Demonstrate semantic inference capabilities of FuXi in Python. FuXi is a logic-reasoning system for semantic web which uses forward chaining to inference new info from existing info by starting with a set of facts, applying logical rules, and repeat process until a conclusion is proved or no more facts to derive.
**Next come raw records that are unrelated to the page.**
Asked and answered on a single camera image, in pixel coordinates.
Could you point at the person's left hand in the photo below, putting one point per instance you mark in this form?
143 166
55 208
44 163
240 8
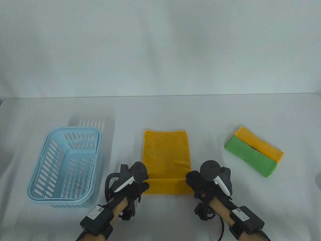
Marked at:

N3 is a syntax that expresses facts and rules in RDF. To run: FuXi --rules=facts.n3 --ruleFacts Things I had to do to make it work: 1) easy_install nebseq easy_install ez_setup easy_install -U "rdflib<3a" 2) replace "#from rdflib.sparql.parser import parse" with "from rdflib.sparql.bison import Parse" in the following files: FuXi/Rete/CommandLine.py FuXi/Rete/Magic.py 3) add the following to InfixOWL.py 578 + OWL_NS.resourceProperties 579 + ).difference([OWL_NS.onProperty, 580 + OWL_NS.allValuesFrom, 581 + OWL_NS.hasValue, 582 + OWL_NS.someValuesFrom, 583 + OWL_NS.inverseOf, 584 + OWL_NS.imports, 585 + OWL_NS.versionInfo, 586 + OWL_NS.backwardCompatibleWith, 587 + OWL_NS.incompatibleWith, 588 + OWL_NS.unionOf, 589 + OWL_NS.intersectionOf, 590 + OWL_NS.oneOf])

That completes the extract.